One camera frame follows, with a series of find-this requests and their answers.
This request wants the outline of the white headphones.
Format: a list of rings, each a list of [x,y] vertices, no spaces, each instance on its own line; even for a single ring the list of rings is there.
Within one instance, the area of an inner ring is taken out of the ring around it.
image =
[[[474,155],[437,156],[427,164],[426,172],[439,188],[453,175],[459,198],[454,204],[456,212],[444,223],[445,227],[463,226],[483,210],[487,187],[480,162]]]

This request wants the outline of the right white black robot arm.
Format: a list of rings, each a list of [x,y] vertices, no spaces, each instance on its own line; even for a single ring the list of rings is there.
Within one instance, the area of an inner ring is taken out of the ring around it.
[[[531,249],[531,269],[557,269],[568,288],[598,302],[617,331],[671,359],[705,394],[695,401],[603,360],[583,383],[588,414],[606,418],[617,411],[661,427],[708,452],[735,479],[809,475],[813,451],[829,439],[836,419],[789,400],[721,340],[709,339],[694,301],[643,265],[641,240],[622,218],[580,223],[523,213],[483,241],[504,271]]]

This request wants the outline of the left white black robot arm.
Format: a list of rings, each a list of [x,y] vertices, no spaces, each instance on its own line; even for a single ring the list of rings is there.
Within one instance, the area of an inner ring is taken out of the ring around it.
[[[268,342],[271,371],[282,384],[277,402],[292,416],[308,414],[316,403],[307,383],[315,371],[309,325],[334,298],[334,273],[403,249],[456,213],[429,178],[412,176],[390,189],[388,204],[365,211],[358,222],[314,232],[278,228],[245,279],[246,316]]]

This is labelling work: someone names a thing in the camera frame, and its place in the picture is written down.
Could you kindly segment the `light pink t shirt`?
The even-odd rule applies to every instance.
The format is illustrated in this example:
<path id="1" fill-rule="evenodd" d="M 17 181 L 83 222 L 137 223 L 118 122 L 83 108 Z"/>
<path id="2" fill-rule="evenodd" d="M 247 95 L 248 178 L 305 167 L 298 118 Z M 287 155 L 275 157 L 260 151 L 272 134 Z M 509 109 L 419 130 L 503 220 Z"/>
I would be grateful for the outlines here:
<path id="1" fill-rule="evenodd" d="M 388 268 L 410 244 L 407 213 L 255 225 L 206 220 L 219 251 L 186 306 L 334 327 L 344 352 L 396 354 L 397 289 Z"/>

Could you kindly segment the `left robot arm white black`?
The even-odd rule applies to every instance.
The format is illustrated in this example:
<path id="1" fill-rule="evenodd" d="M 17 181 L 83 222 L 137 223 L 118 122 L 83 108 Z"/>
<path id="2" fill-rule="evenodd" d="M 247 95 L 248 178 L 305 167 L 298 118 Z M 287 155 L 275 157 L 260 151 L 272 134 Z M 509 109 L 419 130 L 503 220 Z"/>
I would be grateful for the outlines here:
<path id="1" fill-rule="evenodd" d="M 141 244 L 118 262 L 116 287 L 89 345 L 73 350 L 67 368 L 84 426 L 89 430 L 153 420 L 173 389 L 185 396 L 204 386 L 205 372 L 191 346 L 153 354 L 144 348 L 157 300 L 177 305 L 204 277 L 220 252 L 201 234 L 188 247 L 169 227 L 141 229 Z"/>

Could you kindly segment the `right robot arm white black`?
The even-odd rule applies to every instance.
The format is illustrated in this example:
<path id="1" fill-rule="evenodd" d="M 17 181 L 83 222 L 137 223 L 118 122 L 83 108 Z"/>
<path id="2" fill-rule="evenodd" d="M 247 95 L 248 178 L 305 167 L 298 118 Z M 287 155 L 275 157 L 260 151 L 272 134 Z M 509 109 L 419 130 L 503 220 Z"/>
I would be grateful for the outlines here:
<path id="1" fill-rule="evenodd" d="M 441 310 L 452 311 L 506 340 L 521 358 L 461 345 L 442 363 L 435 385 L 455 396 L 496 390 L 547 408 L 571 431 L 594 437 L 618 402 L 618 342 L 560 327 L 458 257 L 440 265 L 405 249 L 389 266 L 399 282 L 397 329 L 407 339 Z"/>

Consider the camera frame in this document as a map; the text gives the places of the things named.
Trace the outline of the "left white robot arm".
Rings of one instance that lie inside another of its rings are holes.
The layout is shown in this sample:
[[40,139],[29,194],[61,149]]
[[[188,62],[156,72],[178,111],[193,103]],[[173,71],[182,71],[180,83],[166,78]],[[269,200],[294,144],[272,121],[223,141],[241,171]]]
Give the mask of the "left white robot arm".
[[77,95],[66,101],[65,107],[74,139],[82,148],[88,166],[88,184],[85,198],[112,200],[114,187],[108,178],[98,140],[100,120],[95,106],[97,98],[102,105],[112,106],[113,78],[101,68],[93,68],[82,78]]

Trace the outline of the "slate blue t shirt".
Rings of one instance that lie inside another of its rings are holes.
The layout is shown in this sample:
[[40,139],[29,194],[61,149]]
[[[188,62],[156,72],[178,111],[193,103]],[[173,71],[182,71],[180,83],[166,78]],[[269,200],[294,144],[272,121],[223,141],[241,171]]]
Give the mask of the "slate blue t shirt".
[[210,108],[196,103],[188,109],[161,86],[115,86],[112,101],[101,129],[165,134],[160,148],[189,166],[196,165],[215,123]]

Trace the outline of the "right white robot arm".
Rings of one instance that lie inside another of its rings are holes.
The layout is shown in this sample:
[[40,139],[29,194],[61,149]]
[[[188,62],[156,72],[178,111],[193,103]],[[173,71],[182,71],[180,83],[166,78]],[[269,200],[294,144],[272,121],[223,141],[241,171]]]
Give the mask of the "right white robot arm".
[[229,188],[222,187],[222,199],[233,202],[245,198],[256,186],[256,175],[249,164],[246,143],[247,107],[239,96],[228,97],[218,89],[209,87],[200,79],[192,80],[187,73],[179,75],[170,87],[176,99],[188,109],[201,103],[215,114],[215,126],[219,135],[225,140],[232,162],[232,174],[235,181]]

DESCRIPTION OF THE TASK » Count the lines in the entries above where the string "segment" shows up, and give that number only.

RESULT OF THIS EXERCISE » 3